- [Extracted data entries]:
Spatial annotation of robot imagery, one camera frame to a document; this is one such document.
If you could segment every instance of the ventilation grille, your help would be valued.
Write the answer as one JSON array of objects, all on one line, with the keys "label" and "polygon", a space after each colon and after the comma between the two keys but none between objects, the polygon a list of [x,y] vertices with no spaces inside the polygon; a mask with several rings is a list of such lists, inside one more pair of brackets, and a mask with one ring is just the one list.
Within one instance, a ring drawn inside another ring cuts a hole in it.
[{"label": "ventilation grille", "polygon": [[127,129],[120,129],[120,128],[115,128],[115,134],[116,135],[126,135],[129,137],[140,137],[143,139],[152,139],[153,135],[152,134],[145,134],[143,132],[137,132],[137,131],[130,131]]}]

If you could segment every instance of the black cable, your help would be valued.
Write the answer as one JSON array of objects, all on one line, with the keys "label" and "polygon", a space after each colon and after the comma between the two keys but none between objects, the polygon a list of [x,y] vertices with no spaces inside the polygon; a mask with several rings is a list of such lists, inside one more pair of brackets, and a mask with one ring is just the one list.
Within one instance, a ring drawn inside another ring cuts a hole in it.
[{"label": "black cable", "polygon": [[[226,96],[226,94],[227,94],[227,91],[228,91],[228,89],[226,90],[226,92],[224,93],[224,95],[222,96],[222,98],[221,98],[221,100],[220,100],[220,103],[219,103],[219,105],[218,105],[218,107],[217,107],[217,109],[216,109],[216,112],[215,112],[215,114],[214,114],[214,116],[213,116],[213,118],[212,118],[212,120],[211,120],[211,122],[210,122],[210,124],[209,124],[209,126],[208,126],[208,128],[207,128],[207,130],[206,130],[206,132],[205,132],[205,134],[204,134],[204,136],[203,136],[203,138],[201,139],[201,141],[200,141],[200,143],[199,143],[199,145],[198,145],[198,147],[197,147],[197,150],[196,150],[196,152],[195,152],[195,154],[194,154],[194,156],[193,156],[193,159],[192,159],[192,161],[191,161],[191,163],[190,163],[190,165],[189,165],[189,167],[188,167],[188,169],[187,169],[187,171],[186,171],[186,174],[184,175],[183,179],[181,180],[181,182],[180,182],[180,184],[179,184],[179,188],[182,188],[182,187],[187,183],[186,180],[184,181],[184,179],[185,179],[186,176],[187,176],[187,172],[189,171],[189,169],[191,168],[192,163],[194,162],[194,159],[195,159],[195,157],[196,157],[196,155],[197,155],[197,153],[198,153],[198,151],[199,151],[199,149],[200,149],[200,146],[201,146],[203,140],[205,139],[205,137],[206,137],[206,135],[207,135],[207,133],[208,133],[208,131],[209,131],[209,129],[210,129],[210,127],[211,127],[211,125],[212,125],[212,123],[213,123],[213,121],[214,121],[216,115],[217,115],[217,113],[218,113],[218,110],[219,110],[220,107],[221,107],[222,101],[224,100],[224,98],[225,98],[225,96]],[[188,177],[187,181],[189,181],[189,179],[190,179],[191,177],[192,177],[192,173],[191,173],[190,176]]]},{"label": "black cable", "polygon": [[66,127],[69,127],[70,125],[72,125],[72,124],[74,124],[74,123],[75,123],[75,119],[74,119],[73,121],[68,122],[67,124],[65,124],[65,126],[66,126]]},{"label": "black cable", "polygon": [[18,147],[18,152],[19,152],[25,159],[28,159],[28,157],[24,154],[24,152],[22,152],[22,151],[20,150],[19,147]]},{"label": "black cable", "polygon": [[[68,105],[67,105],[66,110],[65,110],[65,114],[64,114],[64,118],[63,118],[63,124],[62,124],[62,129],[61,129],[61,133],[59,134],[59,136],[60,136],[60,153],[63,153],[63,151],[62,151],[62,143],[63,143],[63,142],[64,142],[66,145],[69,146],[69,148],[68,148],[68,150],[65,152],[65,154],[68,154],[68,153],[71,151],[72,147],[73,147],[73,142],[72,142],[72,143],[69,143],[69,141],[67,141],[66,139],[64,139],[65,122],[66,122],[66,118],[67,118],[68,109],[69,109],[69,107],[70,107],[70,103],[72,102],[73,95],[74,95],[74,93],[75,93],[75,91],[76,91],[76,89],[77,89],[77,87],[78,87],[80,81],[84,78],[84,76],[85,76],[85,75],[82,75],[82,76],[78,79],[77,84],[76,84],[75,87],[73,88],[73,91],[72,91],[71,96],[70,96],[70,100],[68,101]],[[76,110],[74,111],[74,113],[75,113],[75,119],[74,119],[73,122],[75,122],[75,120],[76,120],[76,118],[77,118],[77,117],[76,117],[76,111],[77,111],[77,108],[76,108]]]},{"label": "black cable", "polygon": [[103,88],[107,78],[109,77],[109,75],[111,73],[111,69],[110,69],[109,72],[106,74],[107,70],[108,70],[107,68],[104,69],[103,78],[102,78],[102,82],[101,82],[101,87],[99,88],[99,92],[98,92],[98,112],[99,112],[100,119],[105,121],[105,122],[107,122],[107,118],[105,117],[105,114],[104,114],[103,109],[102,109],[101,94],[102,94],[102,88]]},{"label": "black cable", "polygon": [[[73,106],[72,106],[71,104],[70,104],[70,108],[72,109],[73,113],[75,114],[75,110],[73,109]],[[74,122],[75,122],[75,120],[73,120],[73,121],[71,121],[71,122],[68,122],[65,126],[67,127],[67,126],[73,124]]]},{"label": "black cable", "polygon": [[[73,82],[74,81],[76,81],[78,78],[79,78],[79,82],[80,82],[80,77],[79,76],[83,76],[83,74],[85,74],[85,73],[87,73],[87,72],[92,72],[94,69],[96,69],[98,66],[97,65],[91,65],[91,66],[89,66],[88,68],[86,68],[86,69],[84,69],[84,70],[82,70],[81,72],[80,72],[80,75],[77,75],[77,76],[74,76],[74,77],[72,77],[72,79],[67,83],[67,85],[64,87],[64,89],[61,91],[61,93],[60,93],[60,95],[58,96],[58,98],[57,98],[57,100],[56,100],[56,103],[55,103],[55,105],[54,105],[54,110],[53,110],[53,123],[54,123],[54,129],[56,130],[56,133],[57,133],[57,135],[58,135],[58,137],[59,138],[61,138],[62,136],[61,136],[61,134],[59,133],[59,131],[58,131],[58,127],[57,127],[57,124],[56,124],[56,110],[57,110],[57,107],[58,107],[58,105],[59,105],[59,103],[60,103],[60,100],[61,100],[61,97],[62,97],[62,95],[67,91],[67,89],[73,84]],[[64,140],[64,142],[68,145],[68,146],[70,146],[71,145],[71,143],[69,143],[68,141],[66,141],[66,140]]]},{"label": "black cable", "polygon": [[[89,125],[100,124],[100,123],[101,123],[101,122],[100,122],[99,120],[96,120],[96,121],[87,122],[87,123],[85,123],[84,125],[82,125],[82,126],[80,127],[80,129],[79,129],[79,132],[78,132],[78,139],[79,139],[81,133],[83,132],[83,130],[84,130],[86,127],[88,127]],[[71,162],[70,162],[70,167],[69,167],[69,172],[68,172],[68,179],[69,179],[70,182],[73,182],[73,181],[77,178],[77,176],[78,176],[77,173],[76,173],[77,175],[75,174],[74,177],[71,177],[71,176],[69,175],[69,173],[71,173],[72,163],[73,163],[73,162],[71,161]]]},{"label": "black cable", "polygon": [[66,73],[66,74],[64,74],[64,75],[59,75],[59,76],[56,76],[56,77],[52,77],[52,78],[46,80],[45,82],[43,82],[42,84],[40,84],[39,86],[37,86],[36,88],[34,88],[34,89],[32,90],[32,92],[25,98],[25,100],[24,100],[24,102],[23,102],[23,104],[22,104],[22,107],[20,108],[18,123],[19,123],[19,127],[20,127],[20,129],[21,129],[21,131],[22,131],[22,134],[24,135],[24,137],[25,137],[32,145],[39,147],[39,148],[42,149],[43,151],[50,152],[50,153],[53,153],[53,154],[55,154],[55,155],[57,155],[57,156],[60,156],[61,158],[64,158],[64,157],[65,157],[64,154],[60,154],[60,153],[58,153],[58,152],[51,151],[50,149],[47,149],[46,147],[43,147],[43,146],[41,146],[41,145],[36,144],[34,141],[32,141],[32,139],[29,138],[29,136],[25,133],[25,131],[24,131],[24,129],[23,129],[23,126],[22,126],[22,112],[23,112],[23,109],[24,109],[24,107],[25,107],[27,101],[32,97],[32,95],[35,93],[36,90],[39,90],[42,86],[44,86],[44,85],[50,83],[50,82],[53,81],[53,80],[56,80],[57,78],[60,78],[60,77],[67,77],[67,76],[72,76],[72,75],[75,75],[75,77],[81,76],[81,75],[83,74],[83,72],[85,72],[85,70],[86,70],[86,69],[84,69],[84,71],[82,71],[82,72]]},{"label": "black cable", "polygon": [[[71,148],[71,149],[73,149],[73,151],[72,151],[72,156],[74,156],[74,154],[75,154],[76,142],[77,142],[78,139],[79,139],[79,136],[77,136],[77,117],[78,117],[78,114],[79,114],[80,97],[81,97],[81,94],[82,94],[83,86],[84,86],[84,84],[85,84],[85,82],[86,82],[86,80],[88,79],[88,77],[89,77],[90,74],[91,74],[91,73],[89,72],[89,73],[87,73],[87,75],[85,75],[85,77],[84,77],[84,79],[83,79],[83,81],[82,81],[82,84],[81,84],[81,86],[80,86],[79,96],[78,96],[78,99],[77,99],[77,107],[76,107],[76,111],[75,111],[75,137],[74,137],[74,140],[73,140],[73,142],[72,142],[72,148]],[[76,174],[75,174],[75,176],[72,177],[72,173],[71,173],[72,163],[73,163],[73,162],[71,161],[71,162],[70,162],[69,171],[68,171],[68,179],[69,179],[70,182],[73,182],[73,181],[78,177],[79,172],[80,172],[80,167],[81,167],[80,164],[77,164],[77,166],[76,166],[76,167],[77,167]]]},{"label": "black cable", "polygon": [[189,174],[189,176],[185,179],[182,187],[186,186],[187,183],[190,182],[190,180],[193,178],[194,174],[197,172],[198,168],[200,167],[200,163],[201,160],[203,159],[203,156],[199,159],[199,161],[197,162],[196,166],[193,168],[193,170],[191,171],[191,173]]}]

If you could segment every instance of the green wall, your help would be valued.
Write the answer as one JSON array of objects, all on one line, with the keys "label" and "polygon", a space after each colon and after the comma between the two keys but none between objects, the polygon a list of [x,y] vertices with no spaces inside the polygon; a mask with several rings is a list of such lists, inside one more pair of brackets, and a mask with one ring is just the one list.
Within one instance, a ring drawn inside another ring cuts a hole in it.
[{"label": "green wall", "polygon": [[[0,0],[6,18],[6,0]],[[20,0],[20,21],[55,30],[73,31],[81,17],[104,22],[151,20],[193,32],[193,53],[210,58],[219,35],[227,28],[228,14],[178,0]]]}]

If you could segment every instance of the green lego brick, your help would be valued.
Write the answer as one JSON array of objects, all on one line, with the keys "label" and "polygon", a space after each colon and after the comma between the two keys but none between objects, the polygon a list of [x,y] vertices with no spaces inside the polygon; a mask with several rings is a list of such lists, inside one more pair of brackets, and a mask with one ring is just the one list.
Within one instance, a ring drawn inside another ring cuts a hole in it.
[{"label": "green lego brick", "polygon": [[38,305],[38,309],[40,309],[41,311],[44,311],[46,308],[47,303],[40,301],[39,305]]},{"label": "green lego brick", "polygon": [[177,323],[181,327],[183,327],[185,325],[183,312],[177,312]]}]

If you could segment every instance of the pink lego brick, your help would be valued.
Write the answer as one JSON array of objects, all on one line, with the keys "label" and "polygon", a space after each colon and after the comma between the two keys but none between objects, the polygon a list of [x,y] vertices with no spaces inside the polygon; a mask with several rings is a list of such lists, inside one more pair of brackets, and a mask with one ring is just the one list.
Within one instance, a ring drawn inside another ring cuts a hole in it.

- [Exercise directions]: Your answer must be the data above, copied exactly from its first line through the line containing "If you could segment every instance of the ventilation", and nothing more.

- [Solution]:
Spatial annotation of robot imagery, one camera frame to a document; this is one such document.
If you could segment every instance of the ventilation grille, your help would be valued.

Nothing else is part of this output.